India International Exchange (India INX)  
Founded (2017): 
Launched in GIFT City, Gujarat, as India’s first international exchange, operating 22 hours daily to align with global markets.

Role: 
Offers trading in equity derivatives, currency, and commodities, targeting offshore investors. It lists global depository receipts and debt securities.

Status (2025): 
Growing, with increasing FII participation, positioning GIFT City as a global financial hub.

Other Regional Exchanges: Exchanges like the Delhi Stock Exchange (1947), Bangalore Stock Exchange (1963), and Hyderabad Stock Exchange (1943) were active until the 2000s but closed or merged with the NSE/BSE by 2015 due to SEBI’s exit policy, which mandated minimum trading volumes and net worth.
Key Insights and Comparative Analysis
BSE’s Legacy: As Asia’s oldest exchange, the BSE laid the foundation for India’s capital markets, evolving from manual trading to a tech-driven platform. Its Sensex is a cultural and economic symbol, though it trails the NSE in trading volumes.

NSE’s Innovation: 
The NSE revolutionized Indian markets with electronic trading and derivatives, capturing 90% of equity and derivatives volumes. Its Nifty 50 is preferred by global investors for its diversity and liquidity.

Regional Exchanges’ Decline: 
Liberalization and technology favored centralized exchanges (BSE/NSE), marginalizing regional players. The CSE, ASE, and MSE couldn’t compete with automated systems and SEBI’s regulations.

Regulatory Evolution: 
SEBI’s formation (1988/1992) and reforms post-scams (1992, 2001) strengthened market integrity. 
The Securities Contracts (Regulation) Act (1956) and depositories (NSDL/CDSL) ensured stability.

Global Impact: 
India’s $5 trillion market cap (2024) reflects BSE and NSE’s global stature. The NSE’s derivatives leadership and BSE’s SME focus highlight complementary roles.

Challenges: 
Scandals (Harshad Mehta, Ketan Parekh), global crises (2008, 2020), and political events (demonetization, elections) have tested resilience, but robust systems and retail growth have sustained progress.

Future Outlook: 
Digital platforms, ESG investing, and GIFT City’s India INX signal India’s ambition to rival global hubs like New York and London.

Supporting Data (2025 Context)
BSE: Market cap ~$2.5T, 5,000 listed companies, Sensex at ~73,137.90 (April 2025). Key sectors: Finance, IT, Consumer Goods.

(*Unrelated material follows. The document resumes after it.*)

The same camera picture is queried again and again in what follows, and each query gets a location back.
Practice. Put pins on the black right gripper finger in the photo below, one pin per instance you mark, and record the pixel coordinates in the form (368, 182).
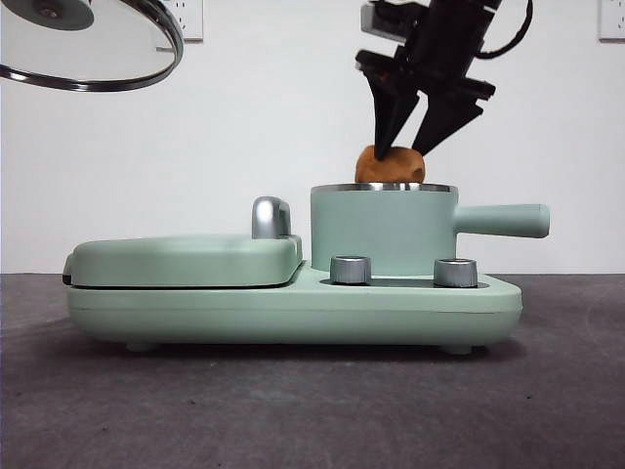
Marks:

NSE: Market cap ~$4.9T, 2,000+ listed companies, Nifty at ~22,148.80 (April 2025). Leads global derivatives with 11B+ contracts.

Total Market Cap: India’s stock market reached $5T in 2024, fourth globally after the U.S., China, and Japan.

Investor Base: Over 20 crore Demat accounts by 2025, with retail investors driving 50% of trading volumes.

This deep history underscores the BSE and NSE’s pivotal roles in shaping India’s financial landscape, with regional exchanges playing historical but diminished roles

India’s stock market journey mirrors the country’s broader economic evolution — from colonial systems and scams to reforms and rapid digitization.

BSE represents the legacy and tradition.

NSE is the symbol of modernization.

Together, they form a robust ecosystem where millions now participate daily.

As of 2025, India is not just a stock market participant but a global leader in equity and derivatives volumes, poised to shape the future of capital markets.